Und jetzt? Da «Männerwelten» durchs Netz fegt? Tja, liebe Leute, ratet mal, was da in den Schlagzeilen steht: «Joko und Klaas thematisieren … », «Joko und Klaas schockieren … », «Joko und Klaas kämpfen … ». Ja, das Duo hat ihre Sendezeit für ein wichtiges Thema hergegeben, das ist nett. Trotzdem waren es nicht sie, sondern Frauen, die durch die 15-minütige Sendung führten. Frauen, die gegen sexuelle Belästigung kämpfen; Frauen, die ihre Stimmen nutzen und von ihren eigenen scheusslichen Erfahrungen berichten – damit sich endlich etwas ändert und die schockierenden Zahlen zurückgehen.
Um auf die Anfangsfrage «Muss das Ganze im Rahmen eines von Männern gewonnenen Specials stattfinden?» zurückzukommen – die Antwort lautet ja. Mit «Männerwelten» konnte ProSieben eine Rekordquote von mehr als zwei Millionen Zuschauern knacken. Von den zahlreichen YouTube-Klicks und Reposts mal ganz abgesehen.
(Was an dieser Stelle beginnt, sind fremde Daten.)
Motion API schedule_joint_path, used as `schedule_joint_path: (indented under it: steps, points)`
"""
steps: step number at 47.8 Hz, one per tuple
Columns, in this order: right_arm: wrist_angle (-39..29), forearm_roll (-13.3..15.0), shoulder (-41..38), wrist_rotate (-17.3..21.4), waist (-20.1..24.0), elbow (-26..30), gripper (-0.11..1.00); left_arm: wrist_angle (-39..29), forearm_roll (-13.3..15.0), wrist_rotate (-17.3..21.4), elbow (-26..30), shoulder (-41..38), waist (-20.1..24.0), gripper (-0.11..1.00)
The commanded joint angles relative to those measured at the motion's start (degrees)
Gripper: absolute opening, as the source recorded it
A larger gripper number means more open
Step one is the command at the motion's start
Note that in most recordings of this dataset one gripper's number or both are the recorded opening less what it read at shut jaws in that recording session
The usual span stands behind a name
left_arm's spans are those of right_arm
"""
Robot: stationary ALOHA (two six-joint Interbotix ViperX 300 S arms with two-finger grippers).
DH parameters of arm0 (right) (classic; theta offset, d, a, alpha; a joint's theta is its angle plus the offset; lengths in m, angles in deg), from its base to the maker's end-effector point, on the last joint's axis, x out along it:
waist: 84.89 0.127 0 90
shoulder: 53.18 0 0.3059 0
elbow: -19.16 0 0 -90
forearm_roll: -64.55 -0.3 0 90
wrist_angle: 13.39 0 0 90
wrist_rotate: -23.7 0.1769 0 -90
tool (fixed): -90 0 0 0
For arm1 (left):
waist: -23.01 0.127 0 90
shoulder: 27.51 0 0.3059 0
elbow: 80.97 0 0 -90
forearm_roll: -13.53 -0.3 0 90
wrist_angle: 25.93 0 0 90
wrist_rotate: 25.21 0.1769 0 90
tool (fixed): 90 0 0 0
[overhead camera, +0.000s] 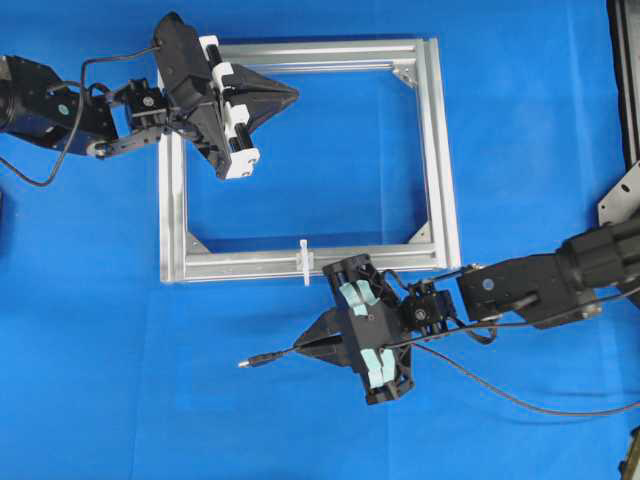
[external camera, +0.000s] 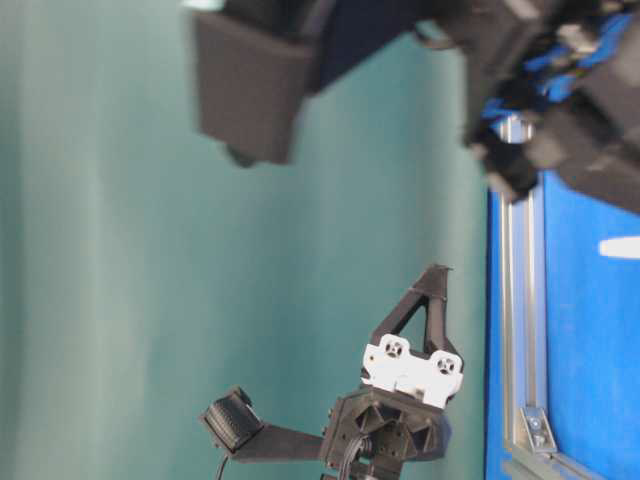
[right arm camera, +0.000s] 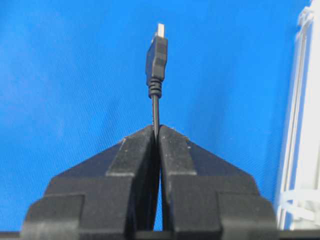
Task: Insert the wire through the string loop located in the center.
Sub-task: 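Lift the USB cable with the right gripper, plug end pointing left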
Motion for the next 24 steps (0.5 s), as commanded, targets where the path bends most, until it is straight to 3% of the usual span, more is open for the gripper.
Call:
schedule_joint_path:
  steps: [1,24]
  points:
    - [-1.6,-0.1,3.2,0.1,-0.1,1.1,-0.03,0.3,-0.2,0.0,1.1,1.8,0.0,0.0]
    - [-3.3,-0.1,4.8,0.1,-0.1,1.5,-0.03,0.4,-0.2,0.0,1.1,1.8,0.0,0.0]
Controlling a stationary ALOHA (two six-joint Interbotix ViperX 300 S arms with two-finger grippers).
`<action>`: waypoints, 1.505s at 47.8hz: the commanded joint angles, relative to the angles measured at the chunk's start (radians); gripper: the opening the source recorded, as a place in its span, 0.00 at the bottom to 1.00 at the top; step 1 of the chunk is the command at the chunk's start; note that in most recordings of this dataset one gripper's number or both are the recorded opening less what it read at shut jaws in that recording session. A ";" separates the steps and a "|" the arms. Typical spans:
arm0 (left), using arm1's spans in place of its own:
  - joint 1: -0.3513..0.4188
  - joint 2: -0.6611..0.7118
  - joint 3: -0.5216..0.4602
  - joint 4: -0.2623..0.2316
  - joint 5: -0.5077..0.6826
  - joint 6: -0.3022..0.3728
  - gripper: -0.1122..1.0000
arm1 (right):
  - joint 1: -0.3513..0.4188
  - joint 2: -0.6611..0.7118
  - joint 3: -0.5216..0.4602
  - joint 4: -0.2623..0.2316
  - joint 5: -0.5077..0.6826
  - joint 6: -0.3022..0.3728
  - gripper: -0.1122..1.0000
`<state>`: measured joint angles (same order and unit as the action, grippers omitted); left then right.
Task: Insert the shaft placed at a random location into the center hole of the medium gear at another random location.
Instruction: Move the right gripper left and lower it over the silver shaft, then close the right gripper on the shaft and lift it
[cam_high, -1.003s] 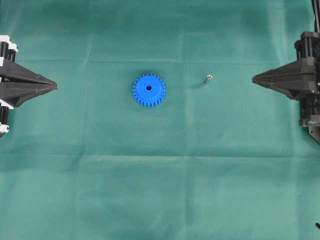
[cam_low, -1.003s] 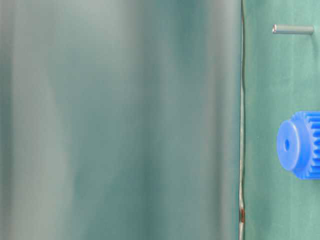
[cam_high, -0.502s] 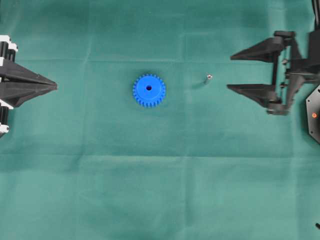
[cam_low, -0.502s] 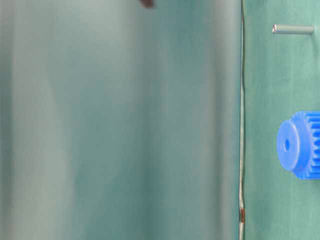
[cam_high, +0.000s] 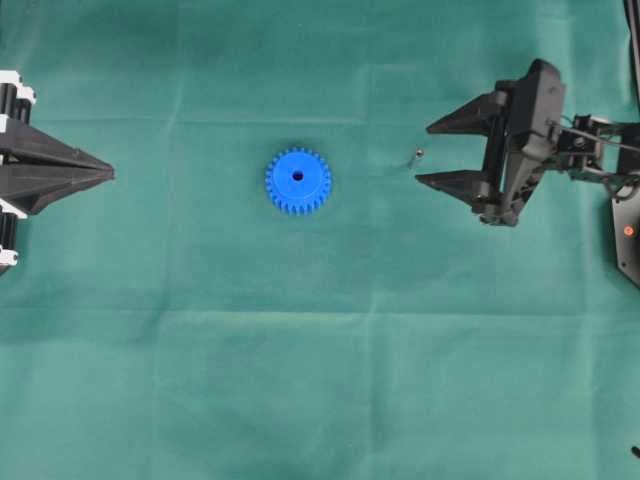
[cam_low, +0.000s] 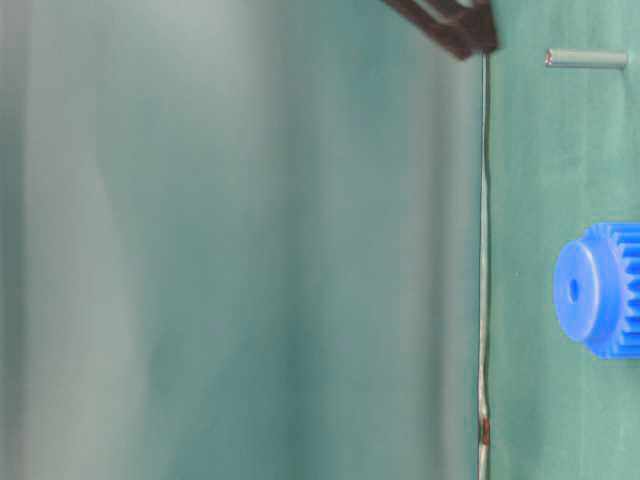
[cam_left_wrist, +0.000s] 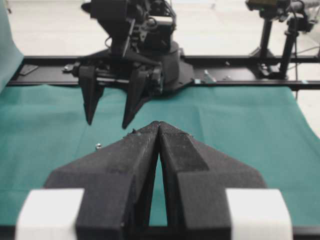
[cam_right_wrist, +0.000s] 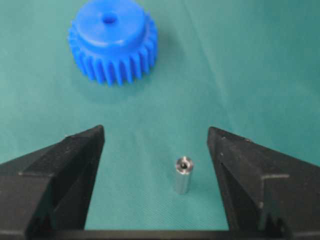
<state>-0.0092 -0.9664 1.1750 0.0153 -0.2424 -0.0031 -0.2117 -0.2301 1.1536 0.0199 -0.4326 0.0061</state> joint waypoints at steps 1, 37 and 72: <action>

Ob die Sendung wohl so viel Anklang gefunden hätte, wenn sie von Anfang an mit Sophie, Palina und Collien angeteast worden wäre? Wohl kaum. Ob so viele Männer wie gestern dabei zugeschaut hätten? Wieder nein. Ob sie überhaupt jemals die Chance auf ein Duell mit dem Sender, geschweige denn den Gewinn eines Prime-Time-Specials dafür erhalten hätten? Come on, ihr kennt die Antwort.